Author: Anita Hawser
Stressed out: Concern over financial risks has grown sharply.
One of the most extensive surveys of global banks’ attitudes toward risk has found that liquidity and credit spreads continue to keep bankers awake at night. The Centre for the Study of Financial Innovation (CSFI) and PricewaterhouseCoopers’ annual “Banking Banana Skins” survey of banking risk polled 300 senior figures from the financial world across 38 countries, asking them to rank 30 risks according to their severity.

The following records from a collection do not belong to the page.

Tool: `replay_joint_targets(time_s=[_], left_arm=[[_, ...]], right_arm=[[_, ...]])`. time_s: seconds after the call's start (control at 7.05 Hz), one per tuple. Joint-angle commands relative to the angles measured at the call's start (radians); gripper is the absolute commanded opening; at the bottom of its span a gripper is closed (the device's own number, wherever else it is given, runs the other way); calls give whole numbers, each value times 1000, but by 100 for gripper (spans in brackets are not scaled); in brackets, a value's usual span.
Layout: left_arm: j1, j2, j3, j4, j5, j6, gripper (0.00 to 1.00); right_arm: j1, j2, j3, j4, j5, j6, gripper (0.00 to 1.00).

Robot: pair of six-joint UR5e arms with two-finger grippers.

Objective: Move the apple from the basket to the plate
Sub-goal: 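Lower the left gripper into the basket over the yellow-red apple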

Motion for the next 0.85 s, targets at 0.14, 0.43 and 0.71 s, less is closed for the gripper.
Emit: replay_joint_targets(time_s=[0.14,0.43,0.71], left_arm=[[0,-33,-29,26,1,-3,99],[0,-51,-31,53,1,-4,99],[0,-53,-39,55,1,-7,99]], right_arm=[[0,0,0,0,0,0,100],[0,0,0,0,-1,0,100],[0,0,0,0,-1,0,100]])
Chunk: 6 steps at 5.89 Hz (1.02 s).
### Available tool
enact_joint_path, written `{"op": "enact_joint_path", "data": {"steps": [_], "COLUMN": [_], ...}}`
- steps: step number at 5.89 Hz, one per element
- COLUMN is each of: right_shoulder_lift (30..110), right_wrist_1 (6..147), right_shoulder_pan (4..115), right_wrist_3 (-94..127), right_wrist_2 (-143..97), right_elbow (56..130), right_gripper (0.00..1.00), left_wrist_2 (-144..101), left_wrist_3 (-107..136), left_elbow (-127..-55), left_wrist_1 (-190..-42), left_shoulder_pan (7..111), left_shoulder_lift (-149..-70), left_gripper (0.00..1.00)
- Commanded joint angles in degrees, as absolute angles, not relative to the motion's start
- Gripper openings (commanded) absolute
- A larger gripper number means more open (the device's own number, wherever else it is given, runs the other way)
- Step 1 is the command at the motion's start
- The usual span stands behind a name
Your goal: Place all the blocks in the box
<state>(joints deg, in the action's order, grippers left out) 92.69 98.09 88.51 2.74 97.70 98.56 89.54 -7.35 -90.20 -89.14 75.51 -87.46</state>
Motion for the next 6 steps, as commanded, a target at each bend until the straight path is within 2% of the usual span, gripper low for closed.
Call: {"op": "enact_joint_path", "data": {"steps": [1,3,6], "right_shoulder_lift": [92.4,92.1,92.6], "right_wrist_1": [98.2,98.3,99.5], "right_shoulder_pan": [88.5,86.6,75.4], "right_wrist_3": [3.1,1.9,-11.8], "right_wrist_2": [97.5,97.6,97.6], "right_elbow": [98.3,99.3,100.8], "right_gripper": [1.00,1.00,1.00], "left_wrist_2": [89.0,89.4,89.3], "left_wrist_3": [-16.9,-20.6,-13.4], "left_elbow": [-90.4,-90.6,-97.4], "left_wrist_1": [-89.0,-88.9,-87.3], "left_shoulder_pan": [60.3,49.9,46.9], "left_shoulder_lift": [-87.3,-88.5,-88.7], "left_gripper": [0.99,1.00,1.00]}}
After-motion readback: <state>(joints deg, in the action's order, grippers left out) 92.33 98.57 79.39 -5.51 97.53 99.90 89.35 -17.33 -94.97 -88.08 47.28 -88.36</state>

The poll is described as the “darkest” banana skins survey in more than a decade, sending the “Banana Skins Index”—a measure of anxiety in the financial markets—soaring to its highest level since 1998. It adds that liquidity and credit spreads, which have never appeared before in the rankings, featured in the top three risks, and the only non-financial risk among the top 10 risks was fear of a regulatory over-reaction to the current credit crunch.
Remarking on the findings, John Hitchins, UK banking leader at Pricewaterhouse-Coopers, said they indicated a “marked drop” in confidence over the quality of bank risk management processes, which is a reverse from trends witnessed in previous surveys. Risk management techniques moved from a top-10 risk in the previous poll to a top-six risk in the latest findings. Only 24% of respondents felt that banks were well prepared for the risks identified, compared with 64% in the previous survey. “Respondents clearly believe the credit crunch provides a wake-up call for the industry to reassess the effectiveness of its risk oversight,” Hitchins commented.
The survey showed different perceptions of risk between banks and regulators, with bankers saying that market risks such as sharp movements in the credit, derivatives and equity markets posed the greatest risk, and non-bankers placing more emphasis on “poor risk management” and generous bonus schemes within banks.
According to the survey, the fast-rising risks are the threat of global recession, led potentially by a downturn in the United States, and a collapse in overpriced equity markets. All major markets surveyed shared concerns about the general macro-economic picture.